Строительные роты были раскиданы на широком участке. Идти пришлось „далеко. Вестовой шагал впереди и иногда посматривал, не отстал ли сопровождаемый.
Командир батальона расположился на мызе. К домику под черепицей были протянуты провода и вел тротуар, выложенный коричневой и зеленой плиткой.
Настольная лампа, фотографии членов семьи и кайзера, граммофон с трубой воплощали удобства, какими можно было окружить себя вблизи фронта.
Держа руки по швам, Либкнехт остановился в дверях.
— Да, входите и можете сесть. — Подполковник потянулся к коробке с сигарами и вопросительно посмотрел на солдата.
— Благодарю вас, я привык к папиросам.
Он все же протянул Либкнехту толстую сигару.
— Привыкать смысла нет, потом будет не хватать; но один раз — отчего же, можно себе позволить.

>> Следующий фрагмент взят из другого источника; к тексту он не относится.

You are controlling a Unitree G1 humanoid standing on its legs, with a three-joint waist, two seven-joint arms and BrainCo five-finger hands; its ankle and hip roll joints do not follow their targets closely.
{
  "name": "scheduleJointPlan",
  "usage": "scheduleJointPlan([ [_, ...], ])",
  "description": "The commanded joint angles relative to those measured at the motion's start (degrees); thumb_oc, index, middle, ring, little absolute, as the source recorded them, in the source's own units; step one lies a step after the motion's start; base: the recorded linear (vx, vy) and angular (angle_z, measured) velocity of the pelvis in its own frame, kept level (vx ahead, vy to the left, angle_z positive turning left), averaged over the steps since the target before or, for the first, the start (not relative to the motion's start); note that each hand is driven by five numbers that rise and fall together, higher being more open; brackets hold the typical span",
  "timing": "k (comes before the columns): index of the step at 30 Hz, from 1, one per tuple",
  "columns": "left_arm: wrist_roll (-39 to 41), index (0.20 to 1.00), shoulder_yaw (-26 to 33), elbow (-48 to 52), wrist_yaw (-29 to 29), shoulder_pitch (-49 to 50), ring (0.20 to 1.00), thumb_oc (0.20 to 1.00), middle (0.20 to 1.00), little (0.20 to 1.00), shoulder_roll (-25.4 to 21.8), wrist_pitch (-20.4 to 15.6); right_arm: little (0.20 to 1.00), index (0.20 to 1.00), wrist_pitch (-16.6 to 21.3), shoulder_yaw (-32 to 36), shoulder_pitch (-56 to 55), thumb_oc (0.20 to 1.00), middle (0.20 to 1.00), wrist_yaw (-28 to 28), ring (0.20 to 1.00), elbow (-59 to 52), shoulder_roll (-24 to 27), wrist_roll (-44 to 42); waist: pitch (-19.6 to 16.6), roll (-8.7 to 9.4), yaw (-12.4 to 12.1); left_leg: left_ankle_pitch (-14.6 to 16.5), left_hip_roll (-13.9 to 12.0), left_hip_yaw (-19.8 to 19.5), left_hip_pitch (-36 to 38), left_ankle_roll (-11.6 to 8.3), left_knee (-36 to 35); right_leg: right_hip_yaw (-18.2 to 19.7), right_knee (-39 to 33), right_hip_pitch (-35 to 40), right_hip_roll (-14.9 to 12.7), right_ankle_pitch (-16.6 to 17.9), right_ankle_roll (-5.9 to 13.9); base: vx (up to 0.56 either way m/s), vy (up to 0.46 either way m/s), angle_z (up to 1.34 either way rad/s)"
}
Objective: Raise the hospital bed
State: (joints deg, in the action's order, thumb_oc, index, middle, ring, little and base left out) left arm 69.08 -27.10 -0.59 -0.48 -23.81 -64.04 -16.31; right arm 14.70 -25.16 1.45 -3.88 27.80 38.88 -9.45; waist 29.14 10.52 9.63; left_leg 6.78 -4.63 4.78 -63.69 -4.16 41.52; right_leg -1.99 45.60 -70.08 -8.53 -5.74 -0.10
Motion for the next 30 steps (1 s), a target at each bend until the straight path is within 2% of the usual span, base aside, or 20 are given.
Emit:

Либкнехт медленно повел головой. Приемы здесь такие же, как и в Берлине, подумал он: создать видимость, разговора на равных. Подполковник положил сигару на место.
— Следует вам иметь в виду, что я прежде всего инженер, военный инженер. Мое дело укрепления, линия обороны, политика меня занимает мало. Но ответственность за своих солдат несу я. — И уточнил после затяжки: — Вам это понятно?
— Разумеется…
Командир откинулся в старомодном, с мягкой округлой спинкой кресле.
— И вот представьте: как я должен воспринимать донесения о разлагающей вашей работе?
— Это причиняет вам, вероятно, хлопоты?
— Но вам это может причинить хлопот еще больше! — Он прочертил в воздухе энергичную линию. — Я не стал бы заниматься вашими убеждениями, они меня не касаются. Но ведь вы солдат моего батальона! Солдат строительной части, работающей то на одном участке, то на другом. Выходит, вы, подобно бацилле, разносите свои тлетворные мысли.